Assignment: Return, character for character, the lines from the one bearing "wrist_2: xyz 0" through the end of the material. Omit everything before that line.

Data provided:
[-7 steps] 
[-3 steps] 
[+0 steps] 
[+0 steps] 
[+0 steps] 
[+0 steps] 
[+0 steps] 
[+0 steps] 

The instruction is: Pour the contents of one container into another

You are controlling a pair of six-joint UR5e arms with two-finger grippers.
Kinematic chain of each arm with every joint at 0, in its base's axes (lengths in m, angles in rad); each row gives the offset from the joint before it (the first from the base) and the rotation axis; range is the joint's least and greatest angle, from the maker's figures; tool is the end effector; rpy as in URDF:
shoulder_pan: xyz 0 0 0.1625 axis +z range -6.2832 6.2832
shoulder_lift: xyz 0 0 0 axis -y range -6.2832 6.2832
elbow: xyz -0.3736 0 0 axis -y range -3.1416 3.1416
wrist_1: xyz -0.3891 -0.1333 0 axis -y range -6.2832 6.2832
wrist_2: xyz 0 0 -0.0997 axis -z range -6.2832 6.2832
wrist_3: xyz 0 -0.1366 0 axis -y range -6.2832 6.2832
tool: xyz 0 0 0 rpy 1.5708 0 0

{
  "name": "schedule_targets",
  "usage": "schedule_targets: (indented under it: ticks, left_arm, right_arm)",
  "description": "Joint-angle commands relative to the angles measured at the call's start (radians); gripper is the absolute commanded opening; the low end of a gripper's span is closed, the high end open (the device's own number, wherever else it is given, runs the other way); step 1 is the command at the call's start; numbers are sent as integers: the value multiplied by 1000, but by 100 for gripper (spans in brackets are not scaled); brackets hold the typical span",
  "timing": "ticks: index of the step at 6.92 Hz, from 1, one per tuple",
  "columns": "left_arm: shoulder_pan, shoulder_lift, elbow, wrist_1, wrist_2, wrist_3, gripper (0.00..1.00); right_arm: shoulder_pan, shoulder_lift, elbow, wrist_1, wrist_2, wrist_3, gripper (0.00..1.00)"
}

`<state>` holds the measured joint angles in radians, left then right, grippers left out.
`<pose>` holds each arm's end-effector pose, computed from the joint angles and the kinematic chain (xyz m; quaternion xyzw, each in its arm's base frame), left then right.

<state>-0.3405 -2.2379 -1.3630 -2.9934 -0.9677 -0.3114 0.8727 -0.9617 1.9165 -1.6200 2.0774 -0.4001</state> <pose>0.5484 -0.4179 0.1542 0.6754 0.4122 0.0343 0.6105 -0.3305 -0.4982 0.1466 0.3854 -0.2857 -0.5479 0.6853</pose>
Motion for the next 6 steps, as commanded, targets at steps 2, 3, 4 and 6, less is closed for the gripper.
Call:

Output of the task:
wrist_2: xyz 0 0 -0.0997 axis -z range -6.2832 6.2832
wrist_3: xyz 0 -0.1366 0 axis -y range -6.2832 6.2832
tool: xyz 0 0 0 rpy 1.5708 0 0

{
  "name": "schedule_targets",
  "usage": "schedule_targets: (indented under it: ticks, left_arm, right_arm)",
  "description": "Joint-angle commands relative to the angles measured at the call's start (radians); gripper is the absolute commanded opening; the low end of a gripper's span is closed, the high end open (the device's own number, wherever else it is given, runs the other way); step 1 is the command at the call's start; numbers are sent as integers: the value multiplied by 1000, but by 100 for gripper (spans in brackets are not scaled); brackets hold the typical span",
  "timing": "ticks: index of the step at 6.92 Hz, from 1, one per tuple",
  "columns": "left_arm: shoulder_pan, shoulder_lift, elbow, wrist_1, wrist_2, wrist_3, gripper (0.00..1.00); right_arm: shoulder_pan, shoulder_lift, elbow, wrist_1, wrist_2, wrist_3, gripper (0.00..1.00)"
}

`<state>` holds the measured joint angles in radians, left then right, grippers left out.
`<pose>` holds each arm's end-effector pose, computed from the joint angles and the kinematic chain (xyz m; quaternion xyzw, each in its arm's base frame), left then right.

<state>-0.3405 -2.2379 -1.3630 -2.9934 -0.9677 -0.3114 0.8727 -0.9617 1.9165 -1.6200 2.0774 -0.4001</state> <pose>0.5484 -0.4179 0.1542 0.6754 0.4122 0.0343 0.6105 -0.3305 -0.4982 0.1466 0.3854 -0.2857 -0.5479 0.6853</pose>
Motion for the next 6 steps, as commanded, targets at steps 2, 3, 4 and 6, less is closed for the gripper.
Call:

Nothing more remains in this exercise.